Brain Tumors: Newly Diagnosed
Being told you have a brain tumor can be scary. You may have a lot of questions. But you have people on your healthcare team to help.
Coping with fear
It’s normal to feel afraid. Learning about your tumor and about your treatment options can make you feel less afraid. It also helps you work with your healthcare team to make the best choices for your treatment.
Working with your healthcare team
Your healthcare team will likely include:
Neurologist. This is a doctor who specializes in treating problems with the brain or nerves.
Neurosurgeon. This is a surgeon who specializes on surgery in the brain or nerves.
Medical oncologist. This is a doctor who specializes in using medicines to treat cancer.

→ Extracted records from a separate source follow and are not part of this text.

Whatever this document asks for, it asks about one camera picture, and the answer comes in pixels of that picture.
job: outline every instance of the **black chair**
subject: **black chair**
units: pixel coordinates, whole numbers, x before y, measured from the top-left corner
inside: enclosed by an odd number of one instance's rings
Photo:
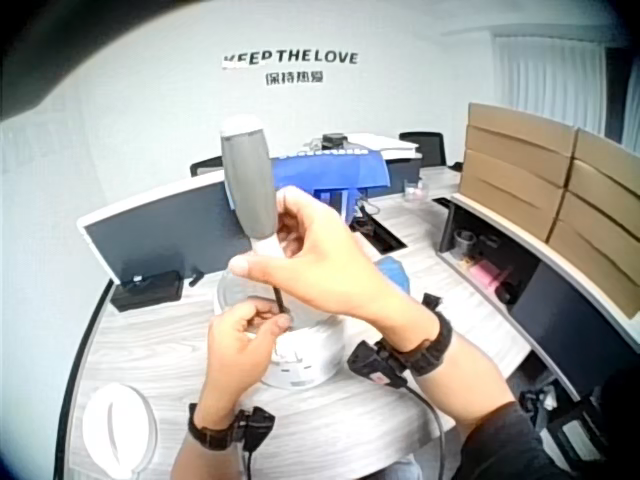
[[[222,157],[208,158],[201,162],[196,162],[189,167],[192,177],[204,175],[205,173],[215,172],[222,168]]]
[[[447,158],[444,152],[444,137],[438,132],[403,132],[400,140],[418,145],[416,152],[422,154],[422,167],[444,167]]]

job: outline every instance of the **black wristwatch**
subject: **black wristwatch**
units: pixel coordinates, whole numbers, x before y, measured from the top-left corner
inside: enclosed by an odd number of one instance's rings
[[[251,413],[240,409],[231,424],[223,430],[198,428],[193,421],[197,403],[189,404],[189,434],[208,450],[226,450],[234,442],[242,442],[242,449],[254,452],[273,430],[276,417],[265,409],[253,407]]]
[[[438,317],[440,322],[440,331],[438,336],[433,340],[425,340],[410,352],[399,352],[393,348],[384,338],[380,340],[380,344],[393,354],[409,369],[419,377],[433,372],[442,365],[444,354],[451,345],[451,337],[453,329],[451,323],[440,312],[431,310]]]

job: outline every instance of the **stacked cardboard boxes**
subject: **stacked cardboard boxes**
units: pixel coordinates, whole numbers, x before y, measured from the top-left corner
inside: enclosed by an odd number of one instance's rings
[[[460,193],[546,241],[575,136],[574,128],[553,120],[471,104]]]
[[[628,317],[640,310],[640,157],[580,130],[549,245]]]
[[[547,242],[629,318],[640,310],[640,157],[597,135],[469,106],[460,193]]]

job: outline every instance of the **black sleeve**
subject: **black sleeve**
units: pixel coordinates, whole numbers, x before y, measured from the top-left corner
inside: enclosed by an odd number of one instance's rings
[[[497,409],[462,446],[454,480],[535,480],[573,478],[542,448],[542,439],[517,403]]]

Radiation oncologist. This is a doctor who specializes in using radiation to treat cancer.
Your doctors and the other members of your healthcare team will answer any questions you may have. They’ll help you through each of the steps you’ll take before, during, and after treatment. Your team will let you know what tests you need and the results of those tests. They’ll guide you in making treatment decisions and help prepare you and your loved ones for what’s ahead.
Learning about treatment options
To decide the best course of treatment for you, your healthcare team needs to know as much as they can about you and your brain tumor. You will need to have tests done and will work with more than 1 healthcare provider. You may decide that you want to get a second opinion to help you choose a treatment. Your healthcare team can help you do this.
Coping with a tumor can be very stressful. Talk with your healthcare team about seeing a counselor for extra help and support. They can refer you to someone who can help you and your family. You can also visit support groups to talk with other people coping with tumors. Ask your healthcare team about local support groups.